**Work to be completed**: Copy all of the data below without altering a single line.

--------------------------------------------------

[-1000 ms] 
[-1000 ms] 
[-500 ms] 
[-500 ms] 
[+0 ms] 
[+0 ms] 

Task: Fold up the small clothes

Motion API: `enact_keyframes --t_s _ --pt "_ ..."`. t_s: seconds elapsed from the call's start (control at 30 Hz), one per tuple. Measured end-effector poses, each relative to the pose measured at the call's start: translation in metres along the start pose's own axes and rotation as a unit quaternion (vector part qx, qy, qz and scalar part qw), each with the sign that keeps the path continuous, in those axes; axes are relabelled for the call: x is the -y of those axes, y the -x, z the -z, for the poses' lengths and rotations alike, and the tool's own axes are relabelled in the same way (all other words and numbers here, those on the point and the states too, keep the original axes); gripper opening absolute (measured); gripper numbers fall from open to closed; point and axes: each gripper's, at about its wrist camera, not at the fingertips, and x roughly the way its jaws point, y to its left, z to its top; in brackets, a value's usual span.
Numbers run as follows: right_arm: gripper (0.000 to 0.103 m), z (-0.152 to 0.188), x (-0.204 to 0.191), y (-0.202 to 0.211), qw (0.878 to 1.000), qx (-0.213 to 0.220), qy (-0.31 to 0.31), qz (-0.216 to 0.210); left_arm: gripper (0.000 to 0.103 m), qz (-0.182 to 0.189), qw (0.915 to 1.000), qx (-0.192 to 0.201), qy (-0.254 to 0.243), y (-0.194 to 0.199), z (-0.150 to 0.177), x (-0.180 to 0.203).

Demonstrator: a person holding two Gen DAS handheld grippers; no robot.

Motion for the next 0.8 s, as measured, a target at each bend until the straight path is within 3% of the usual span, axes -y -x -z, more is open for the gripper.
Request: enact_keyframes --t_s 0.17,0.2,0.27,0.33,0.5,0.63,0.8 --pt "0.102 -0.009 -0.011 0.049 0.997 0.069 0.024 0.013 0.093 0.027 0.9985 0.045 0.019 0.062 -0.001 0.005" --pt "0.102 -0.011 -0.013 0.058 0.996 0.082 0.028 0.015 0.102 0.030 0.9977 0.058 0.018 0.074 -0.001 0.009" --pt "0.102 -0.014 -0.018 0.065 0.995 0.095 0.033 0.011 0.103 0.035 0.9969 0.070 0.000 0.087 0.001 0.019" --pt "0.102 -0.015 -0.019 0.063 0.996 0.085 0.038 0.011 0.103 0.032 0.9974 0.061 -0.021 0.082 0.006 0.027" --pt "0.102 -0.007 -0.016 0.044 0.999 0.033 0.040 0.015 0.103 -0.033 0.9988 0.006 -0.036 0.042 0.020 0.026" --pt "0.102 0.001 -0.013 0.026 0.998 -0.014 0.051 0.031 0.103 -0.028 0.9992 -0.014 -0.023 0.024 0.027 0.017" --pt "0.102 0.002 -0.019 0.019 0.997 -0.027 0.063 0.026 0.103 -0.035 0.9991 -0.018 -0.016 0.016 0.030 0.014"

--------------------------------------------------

**Answer to this problem**:
[-1000 ms] 
[-1000 ms] 
[-500 ms] 
[-500 ms] 
[+0 ms] 
[+0 ms] 

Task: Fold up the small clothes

Motion API: `enact_keyframes --t_s _ --pt "_ ..."`. t_s: seconds elapsed from the call's start (control at 30 Hz), one per tuple. Measured end-effector poses, each relative to the pose measured at the call's start: translation in metres along the start pose's own axes and rotation as a unit quaternion (vector part qx, qy, qz and scalar part qw), each with the sign that keeps the path continuous, in those axes; axes are relabelled for the call: x is the -y of those axes, y the -x, z the -z, for the poses' lengths and rotations alike, and the tool's own axes are relabelled in the same way (all other words and numbers here, those on the point and the states too, keep the original axes); gripper opening absolute (measured); gripper numbers fall from open to closed; point and axes: each gripper's, at about its wrist camera, not at the fingertips, and x roughly the way its jaws point, y to its left, z to its top; in brackets, a value's usual span.
Numbers run as follows: right_arm: gripper (0.000 to 0.103 m), z (-0.152 to 0.188), x (-0.204 to 0.191), y (-0.202 to 0.211), qw (0.878 to 1.000), qx (-0.213 to 0.220), qy (-0.31 to 0.31), qz (-0.216 to 0.210); left_arm: gripper (0.000 to 0.103 m), qz (-0.182 to 0.189), qw (0.915 to 1.000), qx (-0.192 to 0.201), qy (-0.254 to 0.243), y (-0.194 to 0.199), z (-0.150 to 0.177), x (-0.180 to 0.203).

Demonstrator: a person holding two Gen DAS handheld grippers; no robot.

Motion for the next 0.8 s, as measured, a target at each bend until the straight path is within 3% of the usual span, axes -y -x -z, more is open for the gripper.
Request: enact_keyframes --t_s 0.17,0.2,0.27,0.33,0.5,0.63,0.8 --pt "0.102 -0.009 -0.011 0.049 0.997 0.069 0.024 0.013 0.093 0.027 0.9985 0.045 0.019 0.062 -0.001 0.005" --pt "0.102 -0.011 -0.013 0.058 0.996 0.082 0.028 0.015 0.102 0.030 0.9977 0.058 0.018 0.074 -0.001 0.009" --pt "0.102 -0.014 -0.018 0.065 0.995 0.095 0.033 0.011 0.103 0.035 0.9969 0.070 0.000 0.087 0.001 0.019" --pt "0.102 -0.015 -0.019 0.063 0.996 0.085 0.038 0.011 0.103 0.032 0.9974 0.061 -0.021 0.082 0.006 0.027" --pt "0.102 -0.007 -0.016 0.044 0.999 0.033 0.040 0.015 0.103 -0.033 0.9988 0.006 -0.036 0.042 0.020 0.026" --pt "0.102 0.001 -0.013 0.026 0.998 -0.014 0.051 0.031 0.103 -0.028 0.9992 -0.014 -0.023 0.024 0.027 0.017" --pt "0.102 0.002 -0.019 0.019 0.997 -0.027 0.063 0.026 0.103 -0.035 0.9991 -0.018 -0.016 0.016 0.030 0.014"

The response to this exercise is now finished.